▸ Exercise prompt
A word-for-word retyping of the listing below is required, with the pictures dropped.

━━━━━━━━━━

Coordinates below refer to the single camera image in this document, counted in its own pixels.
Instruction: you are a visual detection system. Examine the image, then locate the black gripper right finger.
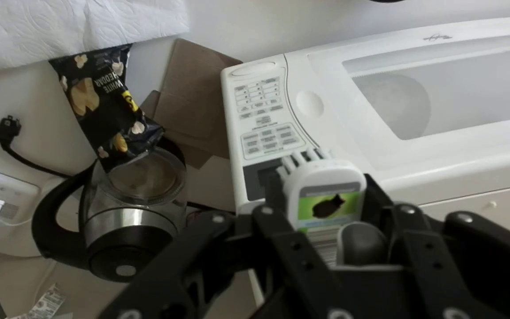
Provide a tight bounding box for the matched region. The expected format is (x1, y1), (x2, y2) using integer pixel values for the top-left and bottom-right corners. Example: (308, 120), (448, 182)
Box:
(377, 202), (510, 319)

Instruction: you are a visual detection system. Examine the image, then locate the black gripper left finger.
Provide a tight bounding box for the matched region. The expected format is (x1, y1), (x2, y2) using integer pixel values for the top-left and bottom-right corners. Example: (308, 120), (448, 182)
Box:
(97, 202), (357, 319)

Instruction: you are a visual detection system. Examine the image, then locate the white green small box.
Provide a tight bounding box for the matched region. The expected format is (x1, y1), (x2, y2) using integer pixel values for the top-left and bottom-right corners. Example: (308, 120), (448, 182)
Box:
(274, 147), (389, 267)

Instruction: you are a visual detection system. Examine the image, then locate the white microwave oven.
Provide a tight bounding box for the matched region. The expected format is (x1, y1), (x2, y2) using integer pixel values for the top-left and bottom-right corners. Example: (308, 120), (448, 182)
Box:
(218, 14), (510, 279)

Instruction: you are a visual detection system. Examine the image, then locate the black glass electric kettle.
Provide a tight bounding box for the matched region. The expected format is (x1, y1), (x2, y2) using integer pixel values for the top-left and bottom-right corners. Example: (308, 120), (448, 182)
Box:
(30, 138), (191, 283)

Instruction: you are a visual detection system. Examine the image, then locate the brown cardboard piece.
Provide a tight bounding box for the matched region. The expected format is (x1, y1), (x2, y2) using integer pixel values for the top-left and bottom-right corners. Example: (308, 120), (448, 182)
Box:
(138, 37), (244, 170)

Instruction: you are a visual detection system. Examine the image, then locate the black popcorn bag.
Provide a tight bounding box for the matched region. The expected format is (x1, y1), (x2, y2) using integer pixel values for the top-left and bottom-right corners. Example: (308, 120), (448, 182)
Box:
(48, 42), (166, 173)

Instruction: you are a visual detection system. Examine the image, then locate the crumpled white wrapper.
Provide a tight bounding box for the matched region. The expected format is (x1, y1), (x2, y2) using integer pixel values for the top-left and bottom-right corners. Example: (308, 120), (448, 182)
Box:
(5, 283), (67, 319)

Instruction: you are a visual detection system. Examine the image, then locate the white power strip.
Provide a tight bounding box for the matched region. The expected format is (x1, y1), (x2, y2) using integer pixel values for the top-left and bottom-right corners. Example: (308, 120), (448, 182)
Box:
(0, 166), (40, 225)

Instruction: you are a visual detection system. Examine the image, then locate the white paper towel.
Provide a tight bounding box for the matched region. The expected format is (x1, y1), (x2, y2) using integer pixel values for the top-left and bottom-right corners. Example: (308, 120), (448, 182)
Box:
(0, 0), (191, 70)

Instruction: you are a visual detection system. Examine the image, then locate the black plugged power cable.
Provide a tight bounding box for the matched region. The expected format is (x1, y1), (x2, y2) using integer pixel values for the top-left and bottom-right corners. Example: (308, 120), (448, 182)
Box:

━━━━━━━━━━

▸ Answer space
Coordinates below refer to the single camera image in this document, counted in its own pixels.
Instruction: you are a visual detection system. Examine the image, then locate the black gripper right finger.
Provide a tight bounding box for the matched region. The expected format is (x1, y1), (x2, y2) using integer pixel values for the top-left and bottom-right corners. Example: (308, 120), (448, 182)
Box:
(377, 202), (510, 319)

Instruction: you are a visual detection system. Examine the image, then locate the black gripper left finger.
Provide a tight bounding box for the matched region. The expected format is (x1, y1), (x2, y2) using integer pixel values for the top-left and bottom-right corners. Example: (308, 120), (448, 182)
Box:
(97, 202), (357, 319)

Instruction: you are a visual detection system. Examine the image, then locate the white green small box.
Provide a tight bounding box for the matched region. The expected format is (x1, y1), (x2, y2) using integer pixel values for the top-left and bottom-right corners. Example: (308, 120), (448, 182)
Box:
(274, 147), (389, 267)

Instruction: you are a visual detection system. Examine the image, then locate the white microwave oven.
Provide a tight bounding box for the matched region. The expected format is (x1, y1), (x2, y2) using integer pixel values for the top-left and bottom-right corners. Example: (308, 120), (448, 182)
Box:
(218, 14), (510, 279)

Instruction: you are a visual detection system. Examine the image, then locate the black glass electric kettle.
Provide a tight bounding box for the matched region. The expected format is (x1, y1), (x2, y2) using integer pixel values for the top-left and bottom-right corners. Example: (308, 120), (448, 182)
Box:
(30, 138), (191, 283)

Instruction: you are a visual detection system. Examine the image, then locate the brown cardboard piece.
Provide a tight bounding box for the matched region. The expected format is (x1, y1), (x2, y2) using integer pixel values for the top-left and bottom-right corners. Example: (308, 120), (448, 182)
Box:
(138, 37), (244, 170)

Instruction: you are a visual detection system. Examine the image, then locate the black popcorn bag.
Provide a tight bounding box for the matched region. The expected format is (x1, y1), (x2, y2) using integer pixel values for the top-left and bottom-right corners. Example: (308, 120), (448, 182)
Box:
(48, 42), (166, 173)

Instruction: you are a visual detection system. Examine the image, then locate the crumpled white wrapper.
Provide a tight bounding box for the matched region. The expected format is (x1, y1), (x2, y2) using integer pixel values for the top-left and bottom-right corners. Example: (308, 120), (448, 182)
Box:
(5, 283), (67, 319)

Instruction: you are a visual detection system. Examine the image, then locate the white power strip.
Provide a tight bounding box for the matched region. The expected format is (x1, y1), (x2, y2) using integer pixel values for the top-left and bottom-right corners. Example: (308, 120), (448, 182)
Box:
(0, 166), (40, 225)

Instruction: you are a visual detection system. Examine the image, then locate the white paper towel.
Provide a tight bounding box for the matched region. The expected format is (x1, y1), (x2, y2) using integer pixel values for the top-left and bottom-right corners. Example: (308, 120), (448, 182)
Box:
(0, 0), (191, 70)

Instruction: you are a visual detection system. Examine the image, then locate the black plugged power cable.
Provide a tight bounding box for the matched region. The expected format is (x1, y1), (x2, y2) using integer pixel values for the top-left and bottom-right corners. Example: (308, 120), (448, 182)
Box:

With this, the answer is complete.